Emmanuel Macron, the president of France, shocked his nation when he dissolved Parliament and called for a snap election after his party was trounced by the far right during European elections. On Sunday, voters head to the polls for the first round of voting as French politics reels.

For insight, my colleague Daniel Slotnik spoke with Roger Cohen, The Times’s Paris bureau chief.

What’s at stake?

Roger: Well, President Macron has taken a huge gamble. The immediate possibility is that the far-right National Rally could win a majority, or even an absolute majority, in the national Parliament. That would represent the end of a postwar absolute taboo in France against the far right attaining the highest offices of government.

Why would Macron call this vote after he was beaten soundly in the E.U. parliamentary elections?

Some think he may be calculating that if the National Rally enters government now, the party will be discredited by the 2027 presidential elections, because it’s much more difficult to govern than to rail from outside the gates of power.

Do you think it’s a sound strategy?

No.
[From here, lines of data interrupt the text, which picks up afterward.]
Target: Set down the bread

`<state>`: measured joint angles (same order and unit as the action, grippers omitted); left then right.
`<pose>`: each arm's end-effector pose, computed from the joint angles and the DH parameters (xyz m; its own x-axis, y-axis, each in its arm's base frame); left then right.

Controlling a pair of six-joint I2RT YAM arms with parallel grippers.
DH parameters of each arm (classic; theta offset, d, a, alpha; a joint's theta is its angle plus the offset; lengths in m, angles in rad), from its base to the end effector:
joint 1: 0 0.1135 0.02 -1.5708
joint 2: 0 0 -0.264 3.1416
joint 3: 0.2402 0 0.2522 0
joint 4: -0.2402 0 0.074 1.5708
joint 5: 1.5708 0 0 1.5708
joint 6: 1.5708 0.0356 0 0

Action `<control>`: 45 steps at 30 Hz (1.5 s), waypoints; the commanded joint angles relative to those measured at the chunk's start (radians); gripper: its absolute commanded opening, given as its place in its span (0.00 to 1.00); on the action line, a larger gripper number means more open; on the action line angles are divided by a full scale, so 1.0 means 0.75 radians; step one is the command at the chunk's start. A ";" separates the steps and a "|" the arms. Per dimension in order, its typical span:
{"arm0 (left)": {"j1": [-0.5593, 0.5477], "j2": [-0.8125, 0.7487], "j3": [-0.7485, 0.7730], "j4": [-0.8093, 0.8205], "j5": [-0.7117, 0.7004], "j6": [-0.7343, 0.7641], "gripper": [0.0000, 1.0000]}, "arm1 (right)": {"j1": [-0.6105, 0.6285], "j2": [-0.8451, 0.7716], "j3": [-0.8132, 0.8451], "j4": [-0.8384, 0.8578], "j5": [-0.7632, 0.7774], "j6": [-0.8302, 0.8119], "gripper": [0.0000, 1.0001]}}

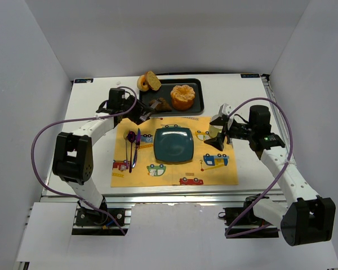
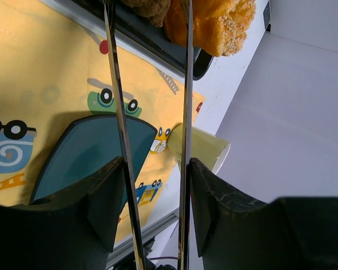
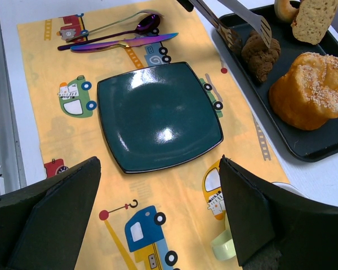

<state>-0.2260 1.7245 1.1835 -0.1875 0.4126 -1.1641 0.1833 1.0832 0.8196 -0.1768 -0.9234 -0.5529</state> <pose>0.3680 -0.0993 0.2287 -0.7130 -0.6994 -0.0500 -0.3993 0.4637 -0.7909 0.2257 0.0707 0.3001 0.0736 -0.3085 -0.9484 -0.9174 0.3519 -0.1857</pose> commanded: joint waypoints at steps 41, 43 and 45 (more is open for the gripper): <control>-0.005 -0.041 -0.089 0.207 0.086 0.016 0.00 | -0.023 -0.070 -0.005 0.025 -0.055 0.003 0.89; -0.005 -0.045 -0.083 0.213 0.092 0.024 0.00 | -0.021 -0.072 -0.005 0.023 -0.055 0.003 0.89; -0.005 -0.049 -0.075 0.215 0.094 0.030 0.00 | -0.024 -0.070 -0.005 0.025 -0.055 0.005 0.89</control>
<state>-0.2276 1.7245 1.0962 -0.0696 0.4576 -1.1622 0.1703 1.0527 0.8196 -0.1768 -0.9428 -0.5529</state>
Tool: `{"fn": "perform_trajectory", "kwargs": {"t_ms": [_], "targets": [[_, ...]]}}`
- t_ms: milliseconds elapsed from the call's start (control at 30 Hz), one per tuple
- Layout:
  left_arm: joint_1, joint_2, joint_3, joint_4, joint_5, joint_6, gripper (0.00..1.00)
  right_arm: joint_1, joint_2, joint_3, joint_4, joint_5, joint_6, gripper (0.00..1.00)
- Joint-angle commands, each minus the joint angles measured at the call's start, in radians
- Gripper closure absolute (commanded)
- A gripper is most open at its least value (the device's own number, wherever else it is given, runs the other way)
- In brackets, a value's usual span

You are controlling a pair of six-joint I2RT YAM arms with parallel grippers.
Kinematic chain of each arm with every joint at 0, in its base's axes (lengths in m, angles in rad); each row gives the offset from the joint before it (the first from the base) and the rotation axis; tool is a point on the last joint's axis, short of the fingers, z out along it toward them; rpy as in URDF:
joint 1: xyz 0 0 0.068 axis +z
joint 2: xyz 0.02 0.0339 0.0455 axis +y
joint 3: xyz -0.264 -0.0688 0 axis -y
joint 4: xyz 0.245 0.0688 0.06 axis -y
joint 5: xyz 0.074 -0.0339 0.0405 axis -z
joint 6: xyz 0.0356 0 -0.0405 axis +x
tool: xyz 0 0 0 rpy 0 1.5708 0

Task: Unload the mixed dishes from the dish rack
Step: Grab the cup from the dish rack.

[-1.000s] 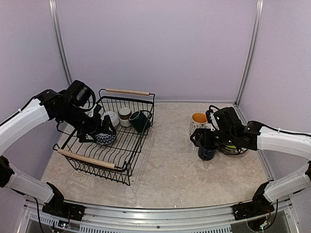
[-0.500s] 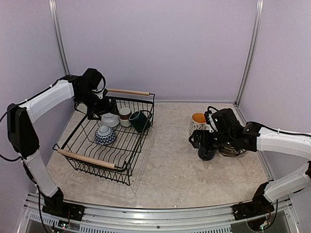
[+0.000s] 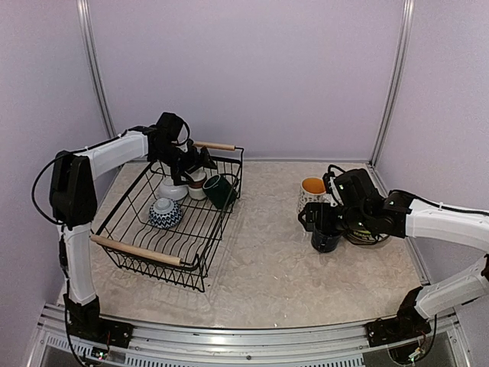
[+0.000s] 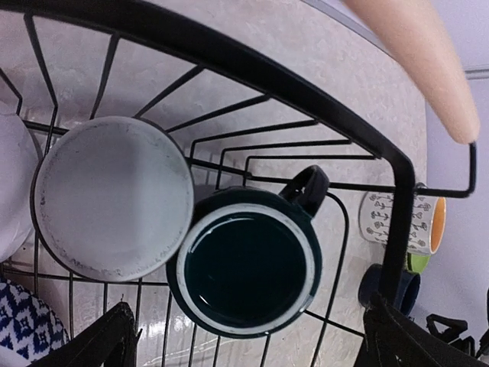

I think, first of all, it’s unnecessary. Second of all, it’s extremely high-risk. Third of all, the Olympics are about to start in less than three weeks, and all eyes will be on France. Fourth, it raises the possibility, if the far right does win, of violence in the streets, of protest, of chaos. So the fifth question is, is the president really ready for France to present an image of chaos when the Olympics begin?

Now, none of that may happen. But was it wise? Was it prudent? Was it rational? I don’t really think it was.